■ ABOUT THIS TASK: Copy out the records precisely, omitting pictures.

■ Extracted data entries:
# # # # #
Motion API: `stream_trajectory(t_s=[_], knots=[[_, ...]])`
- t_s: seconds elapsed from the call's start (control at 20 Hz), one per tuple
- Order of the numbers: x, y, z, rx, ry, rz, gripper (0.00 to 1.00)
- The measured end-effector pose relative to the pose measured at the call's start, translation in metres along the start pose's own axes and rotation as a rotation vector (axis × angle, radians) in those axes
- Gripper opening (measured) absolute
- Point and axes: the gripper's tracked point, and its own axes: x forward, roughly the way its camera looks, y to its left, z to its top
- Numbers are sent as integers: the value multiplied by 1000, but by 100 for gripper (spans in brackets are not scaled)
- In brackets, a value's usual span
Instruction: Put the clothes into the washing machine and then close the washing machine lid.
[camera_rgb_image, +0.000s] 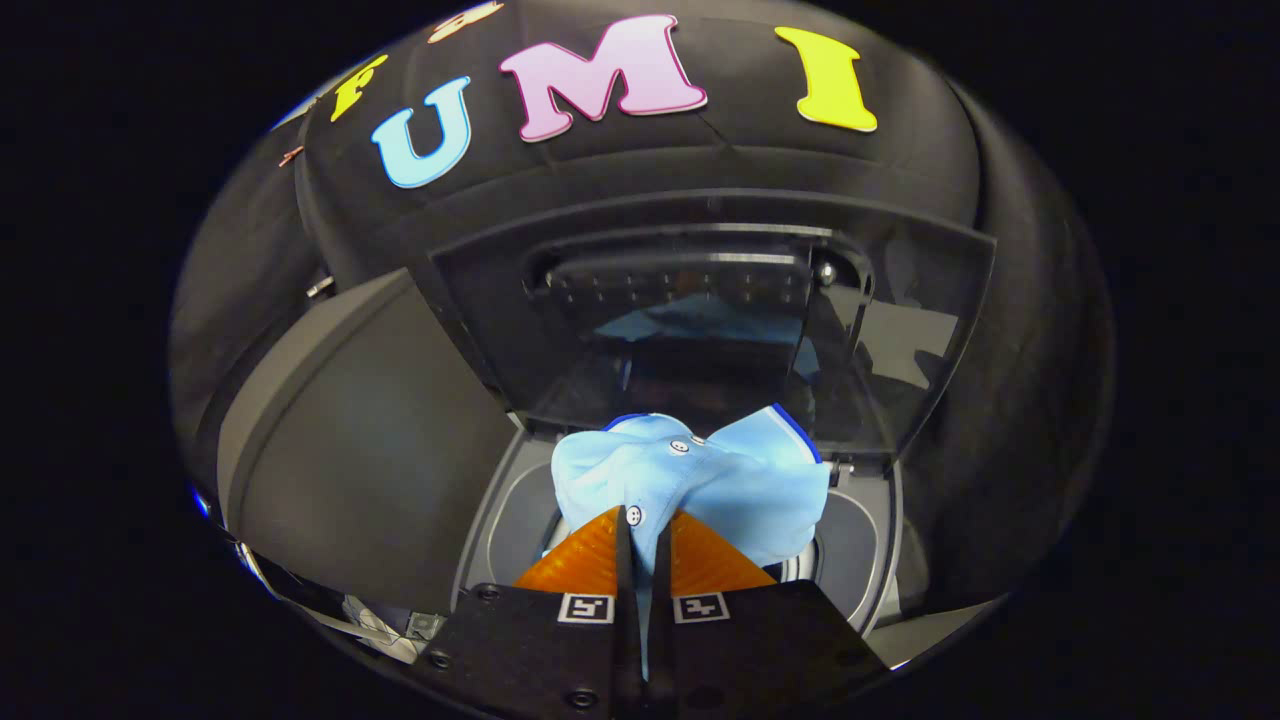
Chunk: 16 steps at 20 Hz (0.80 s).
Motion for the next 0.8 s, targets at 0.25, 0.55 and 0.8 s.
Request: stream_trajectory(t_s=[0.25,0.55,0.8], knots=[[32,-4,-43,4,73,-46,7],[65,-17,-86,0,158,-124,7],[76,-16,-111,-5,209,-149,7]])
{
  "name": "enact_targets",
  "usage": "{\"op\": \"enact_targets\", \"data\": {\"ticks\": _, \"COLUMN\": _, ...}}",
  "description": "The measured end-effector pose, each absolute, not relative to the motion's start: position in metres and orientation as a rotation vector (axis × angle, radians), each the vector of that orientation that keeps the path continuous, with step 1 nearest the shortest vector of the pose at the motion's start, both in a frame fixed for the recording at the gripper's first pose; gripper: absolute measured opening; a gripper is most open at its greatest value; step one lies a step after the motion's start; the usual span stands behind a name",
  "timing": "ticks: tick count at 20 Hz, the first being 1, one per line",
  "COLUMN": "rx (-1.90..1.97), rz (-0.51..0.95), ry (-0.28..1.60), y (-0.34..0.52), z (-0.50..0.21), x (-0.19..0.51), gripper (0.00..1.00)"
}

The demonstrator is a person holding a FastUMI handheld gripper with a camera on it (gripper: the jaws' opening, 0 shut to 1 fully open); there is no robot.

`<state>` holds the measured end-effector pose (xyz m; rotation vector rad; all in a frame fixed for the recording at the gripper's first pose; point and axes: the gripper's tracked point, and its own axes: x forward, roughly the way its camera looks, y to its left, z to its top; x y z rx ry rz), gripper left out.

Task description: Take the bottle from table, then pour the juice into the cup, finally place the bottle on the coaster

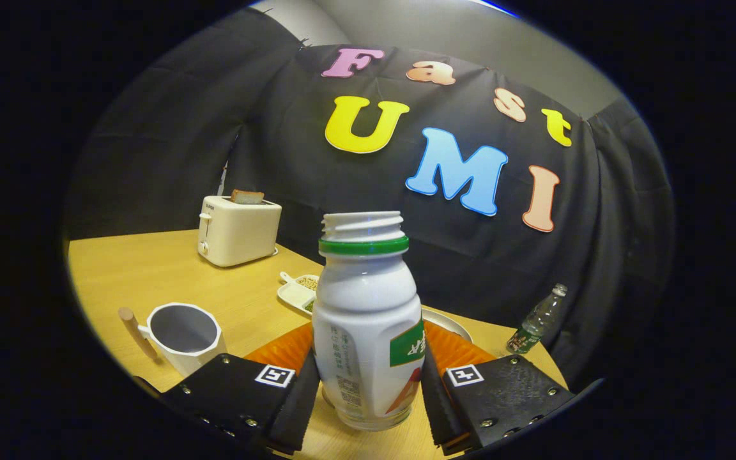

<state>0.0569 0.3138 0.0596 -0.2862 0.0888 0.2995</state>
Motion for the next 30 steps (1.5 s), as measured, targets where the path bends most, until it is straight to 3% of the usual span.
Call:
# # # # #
■ COMPLETED EXERCISE:
Motion API: `stream_trajectory(t_s=[_], knots=[[_, ...]])`
- t_s: seconds elapsed from the call's start (control at 20 Hz), one per tuple
- Order of the numbers: x, y, z, rx, ry, rz, gripper (0.00 to 1.00)
- The measured end-effector pose relative to the pose measured at the call's start, translation in metres along the start pose's own axes and rotation as a rotation vector (axis × angle, radians) in those axes
- Gripper opening (measured) absolute
- Point and axes: the gripper's tracked point, and its own axes: x forward, roughly the way its camera looks, y to its left, z to its top
- Numbers are sent as integers: the value multiplied by 1000, but by 100 for gripper (spans in brackets are not scaled)
- In brackets, a value's usual span
Instruction: Put the clothes into the washing machine and then close the washing machine lid.
[camera_rgb_image, +0.000s] 
Chunk: 16 steps at 20 Hz (0.80 s).
Motion for the next 0.8 s, targets at 0.25, 0.55 and 0.8 s.
Request: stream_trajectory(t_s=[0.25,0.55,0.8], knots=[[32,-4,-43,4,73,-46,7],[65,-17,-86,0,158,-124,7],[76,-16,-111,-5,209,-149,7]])
{
  "name": "enact_targets",
  "usage": "{\"op\": \"enact_targets\", \"data\": {\"ticks\": _, \"COLUMN\": _, ...}}",
  "description": "The measured end-effector pose, each absolute, not relative to the motion's start: position in metres and orientation as a rotation vector (axis × angle, radians), each the vector of that orientation that keeps the path continuous, with step 1 nearest the shortest vector of the pose at the motion's start, both in a frame fixed for the recording at the gripper's first pose; gripper: absolute measured opening; a gripper is most open at its greatest value; step one lies a step after the motion's start; the usual span stands behind a name",
  "timing": "ticks: tick count at 20 Hz, the first being 1, one per line",
  "COLUMN": "rx (-1.90..1.97), rz (-0.51..0.95), ry (-0.28..1.60), y (-0.34..0.52), z (-0.50..0.21), x (-0.19..0.51), gripper (0.00..1.00)"
}

The demonstrator is a person holding a FastUMI handheld gripper with a camera on it (gripper: the jaws' opening, 0 shut to 1 fully open); there is no robot.

`<state>` holds the measured end-effector pose (xyz m; rotation vector rad; all in a frame fixed for the recording at the gripper's first pose; point and axes: the gripper's tracked point, and its own axes: x forward, roughly the way its camera looks, y to its left, z to its top; x y z rx ry rz), gripper left out.

Task description: Take the bottle from table, then pour the juice into the cup, finally place the bottle on the coaster


<state>0.0569 0.3138 0.0596 -0.2862 0.0888 0.2995</state>
Motion for the next 30 steps (1.5 s), as measured, targets where the path bends most, until it is straight to 3% of the usual span.
Call:

The exercise requires no additional answer.